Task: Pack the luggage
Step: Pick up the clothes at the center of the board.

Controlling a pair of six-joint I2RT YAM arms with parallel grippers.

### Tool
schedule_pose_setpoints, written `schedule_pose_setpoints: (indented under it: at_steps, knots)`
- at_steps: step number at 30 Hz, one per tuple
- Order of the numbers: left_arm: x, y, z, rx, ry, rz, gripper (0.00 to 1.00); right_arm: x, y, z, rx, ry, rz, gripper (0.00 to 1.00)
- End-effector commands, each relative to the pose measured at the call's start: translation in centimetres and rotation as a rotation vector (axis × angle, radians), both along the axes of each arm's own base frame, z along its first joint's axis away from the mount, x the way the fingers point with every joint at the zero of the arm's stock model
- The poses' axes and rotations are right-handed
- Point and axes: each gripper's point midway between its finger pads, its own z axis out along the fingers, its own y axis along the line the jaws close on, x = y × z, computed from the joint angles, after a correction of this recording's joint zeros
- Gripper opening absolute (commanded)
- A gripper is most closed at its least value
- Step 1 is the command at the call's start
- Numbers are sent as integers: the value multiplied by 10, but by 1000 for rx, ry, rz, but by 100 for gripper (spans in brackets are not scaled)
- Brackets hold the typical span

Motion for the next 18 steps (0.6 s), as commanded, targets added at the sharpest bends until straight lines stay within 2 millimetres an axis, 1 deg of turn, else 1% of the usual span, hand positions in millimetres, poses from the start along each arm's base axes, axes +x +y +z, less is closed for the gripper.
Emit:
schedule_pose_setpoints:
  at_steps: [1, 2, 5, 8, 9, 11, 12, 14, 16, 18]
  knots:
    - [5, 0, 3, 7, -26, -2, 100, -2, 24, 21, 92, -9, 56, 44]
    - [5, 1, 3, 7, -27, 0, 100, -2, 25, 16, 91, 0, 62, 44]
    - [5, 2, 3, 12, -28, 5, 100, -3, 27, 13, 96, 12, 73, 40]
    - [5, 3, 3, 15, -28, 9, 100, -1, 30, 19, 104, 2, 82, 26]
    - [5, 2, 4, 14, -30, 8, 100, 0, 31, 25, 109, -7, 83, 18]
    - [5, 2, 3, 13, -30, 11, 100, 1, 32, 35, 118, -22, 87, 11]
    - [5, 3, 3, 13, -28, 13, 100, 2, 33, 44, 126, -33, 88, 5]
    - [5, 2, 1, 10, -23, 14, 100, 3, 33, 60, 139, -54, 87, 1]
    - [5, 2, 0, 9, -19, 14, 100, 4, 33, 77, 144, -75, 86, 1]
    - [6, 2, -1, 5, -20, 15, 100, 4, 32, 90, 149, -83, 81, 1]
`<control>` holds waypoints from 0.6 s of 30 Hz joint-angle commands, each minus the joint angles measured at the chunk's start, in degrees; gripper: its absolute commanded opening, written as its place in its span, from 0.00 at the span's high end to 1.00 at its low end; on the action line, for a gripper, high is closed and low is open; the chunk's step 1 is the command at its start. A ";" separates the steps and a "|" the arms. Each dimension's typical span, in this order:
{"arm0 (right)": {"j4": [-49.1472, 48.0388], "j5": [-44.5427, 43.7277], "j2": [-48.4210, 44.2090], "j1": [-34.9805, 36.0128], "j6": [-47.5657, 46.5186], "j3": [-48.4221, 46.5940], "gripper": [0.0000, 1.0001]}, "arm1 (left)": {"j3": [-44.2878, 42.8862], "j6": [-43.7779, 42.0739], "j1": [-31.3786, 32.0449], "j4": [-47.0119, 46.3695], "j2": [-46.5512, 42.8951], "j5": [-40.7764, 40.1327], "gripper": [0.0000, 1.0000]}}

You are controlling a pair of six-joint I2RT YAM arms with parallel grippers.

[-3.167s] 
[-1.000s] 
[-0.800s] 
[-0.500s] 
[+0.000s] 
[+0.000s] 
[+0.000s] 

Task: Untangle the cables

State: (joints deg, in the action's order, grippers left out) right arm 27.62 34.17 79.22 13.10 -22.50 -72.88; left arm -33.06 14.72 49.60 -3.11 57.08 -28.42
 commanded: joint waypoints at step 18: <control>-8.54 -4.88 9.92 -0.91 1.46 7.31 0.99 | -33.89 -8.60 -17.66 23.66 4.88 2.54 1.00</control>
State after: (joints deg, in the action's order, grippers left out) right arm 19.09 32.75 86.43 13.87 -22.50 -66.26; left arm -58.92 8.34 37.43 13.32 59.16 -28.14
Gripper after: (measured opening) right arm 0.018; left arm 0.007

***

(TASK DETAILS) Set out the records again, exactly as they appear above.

(TASK RESULT)
Task: Pack the luggage
Step: Pick up the clothes at the center of the board.

Controlling a pair of six-joint I2RT YAM arms with parallel grippers.

### Tool
schedule_pose_setpoints, written `schedule_pose_setpoints: (indented under it: at_steps, knots)`
- at_steps: step number at 30 Hz, one per tuple
- Order of the numbers: left_arm: x, y, z, rx, ry, rz, gripper (0.00 to 1.00); right_arm: x, y, z, rx, ry, rz, gripper (0.00 to 1.00)
- End-effector commands, each relative to the pose measured at the call's start: translation in centimetres and rotation as a rotation vector (axis × angle, radians), both along the axes of each arm's own base frame, z along its first joint's axis away from the mount, x the way the fingers point with every joint at the zero of the arm's stock model
- The poses' axes and rotations are right-handed
- Point and axes: each gripper's point midway between its finger pads, its own z axis out along the fingers, its own y axis along the line the jaws close on, x = y × z, computed from the joint angles, after a correction of this recording's joint zeros
- Gripper opening absolute (commanded)
- A gripper is most closed at its least value
- Step 1 is the command at the call's start
- Numbers are sent as integers: the value multiplied by 10, but by 1000 for rx, ry, rz, but by 100 for gripper (spans in brackets are not scaled)
- Brackets hold the typical span

Motion for the next 18 steps (0.6 s), as commanded, targets added at the sharpest bends until straight lines stay within 2 millimetres an axis, 1 deg of turn, else 1% of the usual span, hand positions in millimetres, poses from the start along each arm's base axes, axes +x +y +z, less is closed for the gripper.
Emit:
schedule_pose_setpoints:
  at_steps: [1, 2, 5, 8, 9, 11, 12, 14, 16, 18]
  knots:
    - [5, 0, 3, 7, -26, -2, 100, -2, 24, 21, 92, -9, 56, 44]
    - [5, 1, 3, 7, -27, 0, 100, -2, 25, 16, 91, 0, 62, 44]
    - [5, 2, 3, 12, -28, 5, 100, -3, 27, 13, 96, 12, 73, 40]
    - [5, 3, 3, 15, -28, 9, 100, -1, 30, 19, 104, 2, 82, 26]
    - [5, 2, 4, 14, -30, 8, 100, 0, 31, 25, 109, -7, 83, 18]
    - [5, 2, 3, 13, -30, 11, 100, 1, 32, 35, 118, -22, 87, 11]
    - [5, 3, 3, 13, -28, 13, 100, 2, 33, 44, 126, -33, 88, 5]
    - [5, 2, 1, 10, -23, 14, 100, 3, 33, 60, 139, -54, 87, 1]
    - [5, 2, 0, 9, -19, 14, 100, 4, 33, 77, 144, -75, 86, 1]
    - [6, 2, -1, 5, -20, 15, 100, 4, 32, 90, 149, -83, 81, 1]
`<control>` holds waypoints from 0.6 s of 30 Hz joint-angle commands, each minus the joint angles measured at the chunk's start, in degrees; gripper: its absolute commanded opening, written as its place in its span, from 0.00 at the span's high end to 1.00 at its low end; on the action line, for a gripper, high is closed and low is open; the chunk's step 1 is the command at its start. A ";" separates the steps and a "|" the arms. Each dimension's typical span, in this order:
{"arm0 (right)": {"j4": [-49.1472, 48.0388], "j5": [-44.5427, 43.7277], "j2": [-48.4210, 44.2090], "j1": [-34.9805, 36.0128], "j6": [-47.5657, 46.5186], "j3": [-48.4221, 46.5940], "gripper": [0.0000, 1.0001]}, "arm1 (left)": {"j3": [-44.2878, 42.8862], "j6": [-43.7779, 42.0739], "j1": [-31.3786, 32.0449], "j4": [-47.0119, 46.3695], "j2": [-46.5512, 42.8951], "j5": [-40.7764, 40.1327], "gripper": [0.0000, 1.0000]}}

You are controlling a pair of six-joint I2RT YAM arms with parallel grippers.

[-3.167s] 
[-1.000s] 
[-0.800s] 
[-0.500s] 
[+0.000s] 
[+0.000s] 
[+0.000s] 

Task: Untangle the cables

State: (joints deg, in the action's order, grippers left out) right arm 27.62 34.17 79.22 13.10 -22.50 -72.88; left arm -33.06 14.72 49.60 -3.11 57.08 -28.42
 commanded: joint waypoints at step 18: <control>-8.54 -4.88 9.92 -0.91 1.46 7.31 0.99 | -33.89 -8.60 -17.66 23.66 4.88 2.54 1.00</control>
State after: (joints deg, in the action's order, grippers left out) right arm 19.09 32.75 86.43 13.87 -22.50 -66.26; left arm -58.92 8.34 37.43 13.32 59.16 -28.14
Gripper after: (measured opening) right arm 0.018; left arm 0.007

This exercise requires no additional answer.